Conceptually - multiprocessing on i/o bound problems is overkill?


I understand that multithreading is optimal for i/o bound problems and multiprocessing is optimal for cpu bound problems. I also understand that multiprocessing proceeded multithreading and I want to understand the motivation for why multithreading is necessary.

My current perspective

You can apply multiple processors to an i/o bound problem, but this would be inefficient, since more processing power is not the bottleneck. However, by running the processes in parallel, you will benefit from the i/o operations running in parallel and the program will have performance gains. The motivation for multithreading is to make more efficient use of the processor since the utilization is low and infrequent in i/o bound problems. Multithreading therefore accomplishes the same objective as multiprocessing but is more efficient, since it removes the need to utilize multiple cores.

Please correct any misunderstandings you can see and thank you so much.


Solution

  • Threads in Python are somewhat crippled in a way that prevents any single Python process from making effective use of more than one CPU, no matter how many CPUs your system has. (Google for "Python" and "GIL" to learn more.)

    You can't use multithreading in Python as a way to achieve parallel processing.

    I want to understand the motivation for why multithreading is necessary.

    Technically, it is not necessary.

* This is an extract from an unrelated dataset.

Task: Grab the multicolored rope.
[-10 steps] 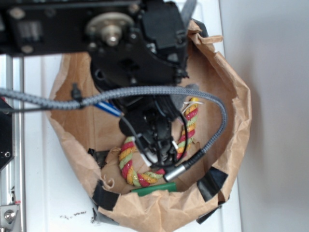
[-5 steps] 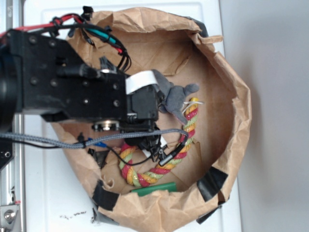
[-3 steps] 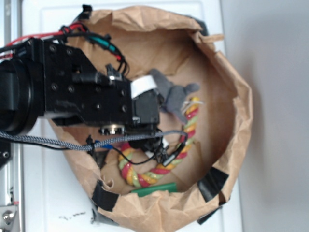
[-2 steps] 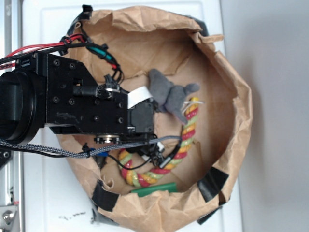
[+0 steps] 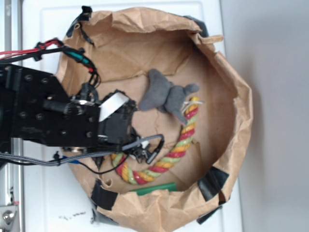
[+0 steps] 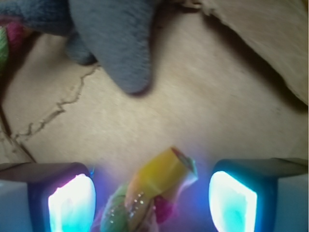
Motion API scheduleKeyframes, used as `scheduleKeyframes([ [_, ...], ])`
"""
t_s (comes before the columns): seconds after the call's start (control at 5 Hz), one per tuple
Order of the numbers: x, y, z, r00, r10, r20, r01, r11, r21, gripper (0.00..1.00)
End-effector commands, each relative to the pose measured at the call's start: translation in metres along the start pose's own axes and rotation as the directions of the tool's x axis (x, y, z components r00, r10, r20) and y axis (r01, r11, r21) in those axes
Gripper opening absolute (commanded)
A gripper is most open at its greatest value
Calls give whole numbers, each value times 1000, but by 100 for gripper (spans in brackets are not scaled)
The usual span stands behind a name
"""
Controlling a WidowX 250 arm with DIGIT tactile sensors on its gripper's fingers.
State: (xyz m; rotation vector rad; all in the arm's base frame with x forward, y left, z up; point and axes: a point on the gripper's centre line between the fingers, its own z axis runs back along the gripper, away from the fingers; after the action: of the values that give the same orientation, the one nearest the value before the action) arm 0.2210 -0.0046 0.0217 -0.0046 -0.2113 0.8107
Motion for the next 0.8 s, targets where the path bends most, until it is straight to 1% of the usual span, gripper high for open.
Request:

You can't use multithreading as a way to achieve parallelism, and any other program behavior that you can achieve by using threads can also be achieved without threads...

    ...But the code might look uglier.

    Threads are useful when several different "activities" are happening in the same program, and those activities are driven by events that don't synchronize with each other. Each thread in a multi-threaded program can operate on its own schedule, and its code looks a lot like the code of a single-threaded program that only performs one "activity." In other words, the code of each thread looks a lot like the kind of code we all learned to write when we were just beginners.

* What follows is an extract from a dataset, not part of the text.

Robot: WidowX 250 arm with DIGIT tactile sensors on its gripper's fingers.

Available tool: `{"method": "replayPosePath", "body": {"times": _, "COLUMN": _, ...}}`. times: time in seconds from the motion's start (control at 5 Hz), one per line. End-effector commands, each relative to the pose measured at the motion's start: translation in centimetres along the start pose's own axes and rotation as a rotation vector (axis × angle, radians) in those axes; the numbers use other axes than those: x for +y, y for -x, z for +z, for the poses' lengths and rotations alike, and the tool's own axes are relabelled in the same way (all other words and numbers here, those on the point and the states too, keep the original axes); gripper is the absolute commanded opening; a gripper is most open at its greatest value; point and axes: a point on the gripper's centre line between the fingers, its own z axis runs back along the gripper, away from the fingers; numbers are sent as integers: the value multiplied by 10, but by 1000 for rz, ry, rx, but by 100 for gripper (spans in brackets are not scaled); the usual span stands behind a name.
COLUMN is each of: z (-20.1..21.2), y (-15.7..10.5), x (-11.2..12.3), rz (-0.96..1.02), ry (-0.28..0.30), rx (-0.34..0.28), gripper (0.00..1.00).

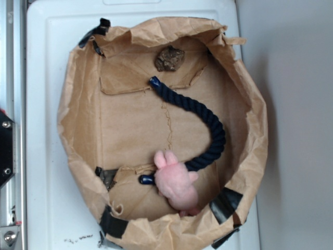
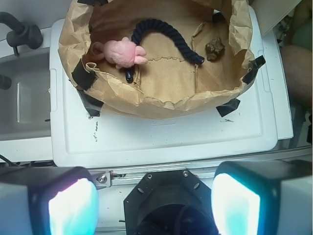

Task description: Grab the pink bunny.

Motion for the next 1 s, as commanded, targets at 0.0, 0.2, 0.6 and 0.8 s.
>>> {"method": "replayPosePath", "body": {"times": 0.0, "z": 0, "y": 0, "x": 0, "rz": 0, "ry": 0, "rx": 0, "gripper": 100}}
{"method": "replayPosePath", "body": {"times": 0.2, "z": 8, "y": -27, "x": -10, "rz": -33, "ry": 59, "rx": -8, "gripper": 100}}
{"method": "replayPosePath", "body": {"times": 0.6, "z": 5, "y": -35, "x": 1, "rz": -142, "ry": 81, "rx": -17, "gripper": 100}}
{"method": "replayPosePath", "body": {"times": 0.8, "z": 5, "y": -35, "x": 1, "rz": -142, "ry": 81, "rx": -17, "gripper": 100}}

    One alternative to using threads is "event-driven" programming. In an event-driven program, there is one master loop that continually checks for all of the different events that can come from different sources (e.g., different network sockets having data that are available to read). The event loop has to know which activity each different event belongs to, and then it has to call an appropriate "handler" to drive that activity. The state of each activity must be explicitly maintained in data structures that the handlers know about, and it all looks* more complicated than multi-threaded code. (In multi-threaded code, most of an activity's state is implicit in the thread's "context," that is to say, in the call stack and all the local variables.)

    There are other models besides multithreading and event-driven code for these kinds of multi-activity programs. They have names like "async" and "actor model," but I don't have experience with those, and I can't say much about them.

    Multithreading therefore accomplishes the same objective as multiprocessing but is more efficient, since it removes the need to utilize multiple cores.

    That doesn't sound quite right. The only reason you ever need to use more than one CPU core is when your application requires more CPU cycles than one core can deliver. In most programming languages, you can achieve that by spawning multiple threads or multiple processes, but in Python in particular, becuase of that "GIL," (You Googled that, right?) threads are not a viable option for exploiting multiple cores.


    * Beware. Multi-threaded code is easier to read than event-driven code, but it's not necessarily easier to write it without making subtle mistakes. Multi-threading is tricky!